Véritable entrepreneur multi casquettes, Thérèse Alice Ouédraogo-Yaro est à la tête de l’Agence générale de commerce et de l’industrie (AGCI) regroupe plusieurs structures telles une agence de voyage, une structure du BTP. Elle est également propriétaire d’immeubles dont la résidence Alice et l’usine Delicio, qui transforme les fruits en jus depuis plus de 10 ans. A l’occasion du 8-Mars dont le thème est cette année « Entreprenariat agricole des femmes : obstacles, défis et perspectives », elle nous accordé un entretien.
Fasozine: Quel sens donnez-vous au 8-Mars ?
Thérèse Alice Ouédraogo-Yaro : En tant que femme, je ne peux qu’être contente d’être à l’honneur ce jour-là que j’apprécie positivement. Cela nous stimule et nous encourage à nous battre pour un avenir meilleur. Mais j’insiste sur le fait qu’au-delà de nous consacrer une journée, il faut nous soutenir davantage dans nos projets et nos activités parce que la femme a trop souffert, alors qu’elle a des potentialités. J’ai toujours participé à cette commémoration en achetant le pagne, en assistant aux manifestations et en organisant quelque chose au village pour que les femmes mangent, boivent et dansent ensemble. Cette année ce n’est pas de cette façon que nous allons le faire, compte tenu des problèmes que le pays traverse. Mais nous trouverons une autre occasion pour rassembler les femmes. Mais en attendant, je pense qu’il faut qu’en plus du volet festif, on mette plus l’accent sur la sensibilisation, la conscientisation, l’éducation et l’instruction des femmes et des enfants, dont l’éducation incombe aussi aux femmes. L’on doit surtout mettre l’accent sur le civisme notamment dans la circulation routière où les accidents font trop de morts inutiles.
Pourquoi avoir décidé d’investir dans la production de jus de fruits ?
J’aimais beaucoup le jus de fruits Savana si bien qu’à la fermeture de cette usine, je suis partie en Inde avec mes petits moyens pour acheter quelques machines qui sont arrivées vers mi-2003. Nous avons installé l’usine à Ponsemtenga, village de ma mère situé dans la commune de Komsilga, à 15 kilomètres de Ouagadougou. On a également un laboratoire là-bas pour assurer la qualité du jus de fruits Delicio que nous avons pris un an pour mettre sur pied. C’est en mars 2004 qu’on a commencé à sortir le jus commercialisé dans des bouteilles.
Combien de femmes travaillent dans votre entreprise?

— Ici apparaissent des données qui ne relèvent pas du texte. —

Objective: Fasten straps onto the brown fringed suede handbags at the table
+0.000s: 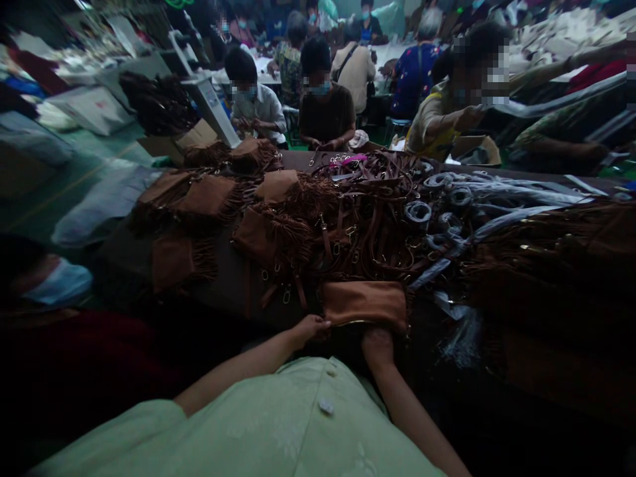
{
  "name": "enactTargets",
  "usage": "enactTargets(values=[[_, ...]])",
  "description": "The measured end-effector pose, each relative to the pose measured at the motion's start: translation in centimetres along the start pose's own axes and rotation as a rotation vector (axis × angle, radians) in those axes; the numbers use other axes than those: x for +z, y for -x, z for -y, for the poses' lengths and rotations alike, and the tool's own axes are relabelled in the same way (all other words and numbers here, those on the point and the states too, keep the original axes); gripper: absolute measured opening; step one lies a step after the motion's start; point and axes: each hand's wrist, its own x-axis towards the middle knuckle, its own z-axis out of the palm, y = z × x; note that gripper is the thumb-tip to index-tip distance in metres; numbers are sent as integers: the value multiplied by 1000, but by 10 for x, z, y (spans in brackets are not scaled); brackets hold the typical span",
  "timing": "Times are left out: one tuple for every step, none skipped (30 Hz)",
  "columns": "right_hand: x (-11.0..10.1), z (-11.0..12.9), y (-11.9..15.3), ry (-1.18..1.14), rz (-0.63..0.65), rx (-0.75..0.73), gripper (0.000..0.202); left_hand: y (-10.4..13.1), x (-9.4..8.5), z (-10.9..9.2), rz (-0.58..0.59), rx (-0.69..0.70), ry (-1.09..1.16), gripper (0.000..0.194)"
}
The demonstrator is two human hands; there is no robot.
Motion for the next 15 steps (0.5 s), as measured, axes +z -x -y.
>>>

Nous employons à peu près une quarantaine de personnes. Mais avec les nouvelles machines qui arrivent, nous dépasserons ce nombre. Ce que nous prévoyons est deux fois plus que ce que nous avons présentement. La majeure partie des employés sont des femmes parce que mon objectif était d’aider les femmes du village de ma mère. J’ai remarqué qu’elles souffraient beaucoup et j’ai demandé un terrain à mon oncle, le général Bila Zagré, pour installer Delicio. Les hommes qui y travaillent ne dépassent pas six. Et comme je n’ai pas pu employer toutes les femmes dans l’usine, j’ai créé une association de femmes tisseuses là-bas, et les membres de cette structure valent une cinquantaine. Les Etats-Unis d’Amérique sont même en train de construire un centre là-bas pour elles.
Quels sont selon vous les obstacles, les défis et les perspectives en matière d’entreprenariat agricole des femmes, pour reprendre le thème commémoratif du 8-Mars 2016 ?
Les obstacles sont surtout financiers parce que moi, si j’ai pu réaliser mon usine de jus de fruits, c’est parce que je fais autre chose. Si l’Etat peut vraiment nous aider davantage, ce serait mieux. Moi j’ai d’autres projets dans le domaine agricole comme le confit de lianes, du vin de banane, donc si j’ai plus de soutien ce sera mieux.
Le fait d’être femme constitue pour vous un atout ou un handicap dans vos activités en tant qu’entrepreneur ?
Ni handicap, ni atout parce que les hommes et les femmes sont maintenant égaux. En ce qui me concerne en tout cas, je n’ai jamais été stigmatisée ou lésée du fait de mon genre. Au contraire, il y a des hommes qui me respectent parce que je suis une femme.